Ever wondered why we FALL and not rise in love? Just looking at this unforgettable dazzling and non-derivative take on unrequited love set amidst the bustling river-bank politics of Varanasi, we know all over again that love can kill your spirit, soul, self esteem and finally, your physical presence as well.
Angry, aggressive, passionate, temperamental, moody and quite simply majestic, "Raanjhanaa" is an opulent, epic, seductive, raging and rippling ode to love. The script, by Himanshu Sharma, journeys from the loverboy Kundan's childhood when he first sees his object of adoration doing her namaaz, and follows him to adulthood, much in the same way as he follows Zoya around.

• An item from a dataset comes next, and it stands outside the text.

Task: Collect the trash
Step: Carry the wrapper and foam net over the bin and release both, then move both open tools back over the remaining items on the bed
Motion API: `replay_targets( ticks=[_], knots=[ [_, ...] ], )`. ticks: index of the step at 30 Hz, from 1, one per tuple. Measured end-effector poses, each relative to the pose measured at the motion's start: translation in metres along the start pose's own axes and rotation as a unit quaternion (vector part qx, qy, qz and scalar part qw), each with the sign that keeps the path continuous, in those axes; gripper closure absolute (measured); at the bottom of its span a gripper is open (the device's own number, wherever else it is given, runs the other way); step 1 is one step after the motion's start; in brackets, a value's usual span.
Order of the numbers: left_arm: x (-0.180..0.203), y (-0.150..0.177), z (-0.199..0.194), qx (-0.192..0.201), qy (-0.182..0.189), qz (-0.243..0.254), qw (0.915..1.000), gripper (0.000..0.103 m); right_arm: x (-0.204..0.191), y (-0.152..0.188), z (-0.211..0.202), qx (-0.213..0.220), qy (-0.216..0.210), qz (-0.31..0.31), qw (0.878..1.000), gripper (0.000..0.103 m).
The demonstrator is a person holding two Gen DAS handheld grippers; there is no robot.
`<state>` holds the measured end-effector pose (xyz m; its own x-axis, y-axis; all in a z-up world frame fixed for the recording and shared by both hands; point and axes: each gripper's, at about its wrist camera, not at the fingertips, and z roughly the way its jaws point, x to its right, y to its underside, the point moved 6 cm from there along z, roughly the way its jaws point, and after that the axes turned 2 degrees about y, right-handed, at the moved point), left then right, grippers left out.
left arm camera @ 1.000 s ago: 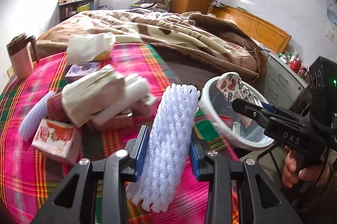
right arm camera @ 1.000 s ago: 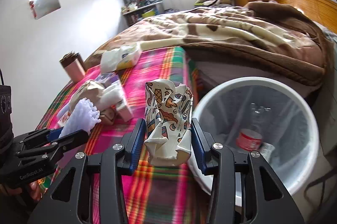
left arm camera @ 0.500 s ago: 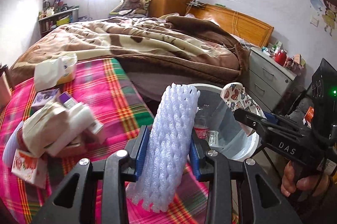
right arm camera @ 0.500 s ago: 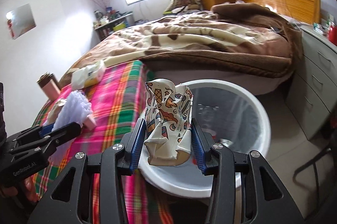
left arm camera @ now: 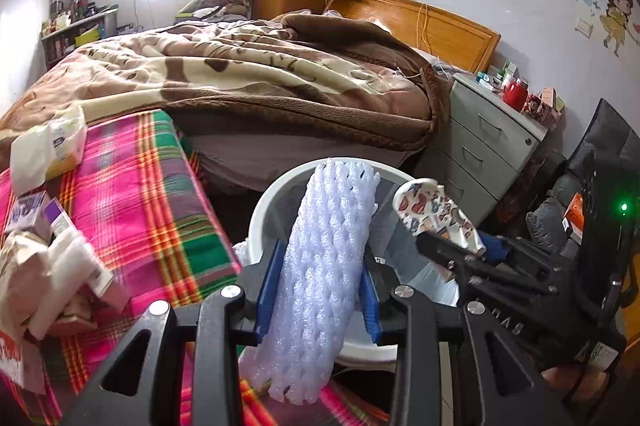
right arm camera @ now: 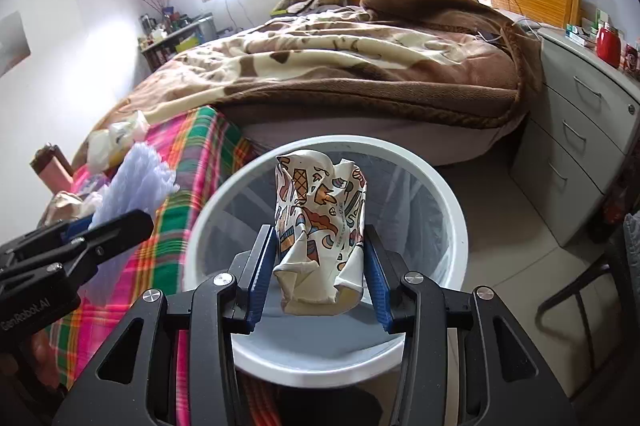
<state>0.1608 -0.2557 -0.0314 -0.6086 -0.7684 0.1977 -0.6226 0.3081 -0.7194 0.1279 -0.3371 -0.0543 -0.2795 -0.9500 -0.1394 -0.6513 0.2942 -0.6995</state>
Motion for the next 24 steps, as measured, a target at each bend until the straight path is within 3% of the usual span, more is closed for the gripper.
replay_targets(
  ticks=[5, 8, 10, 12, 15, 24],
  knots=[
    [0.002, 0.001, 0.01, -0.012, 0.004, -0.002, 0.9999, 0.061, 0.009, 0.003, 0.006, -0.01, 0.022, -0.001, 1.0, 0.058],
    [0.005, 0.0, 0.012, -0.009, 0.011, -0.001, 0.9999, 0.051, 0.015, 0.004, 0.007, -0.014, 0.029, 0.004, 0.999, 0.058],
    [0.004, 0.0, 0.013, -0.01, 0.014, -0.004, 0.9998, 0.037, 0.018, 0.006, 0.008, -0.018, 0.034, 0.005, 0.999, 0.058],
    [0.004, 0.0, 0.014, -0.009, 0.011, -0.003, 0.9999, 0.032, 0.018, 0.006, 0.009, -0.023, 0.037, 0.005, 0.999, 0.057],
    [0.002, 0.001, 0.013, -0.01, 0.013, -0.008, 0.9998, 0.031, 0.017, 0.008, 0.008, -0.024, 0.037, 0.007, 0.999, 0.04],
    [-0.003, 0.005, -0.002, -0.003, 0.003, -0.01, 0.9999, 0.029, 0.012, 0.004, 0.0, -0.01, 0.03, 0.002, 1.0, 0.039]
  ],
)
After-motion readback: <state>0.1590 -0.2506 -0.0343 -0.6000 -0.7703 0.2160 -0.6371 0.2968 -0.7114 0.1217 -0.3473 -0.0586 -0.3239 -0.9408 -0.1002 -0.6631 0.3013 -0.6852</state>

In seductive spirals of song-filled rhapsody, we see Kundan pursuing his lady-love through the robust gallis and mohallahs of Varanasi. It's a beautifully charted journey, much less foul-mouthed and belligerent than Habib Faisal's "Ishaqzaade" and far more mature and relevant than Ayan Mukerji's "Yeh Jawaani Hai Deewani". It is also made vastly enjoyable by the director's confident and unhurried control over his lover's uncontrollable passion. It's as though Rai knows that the heart is more prone to betrayal than redemption.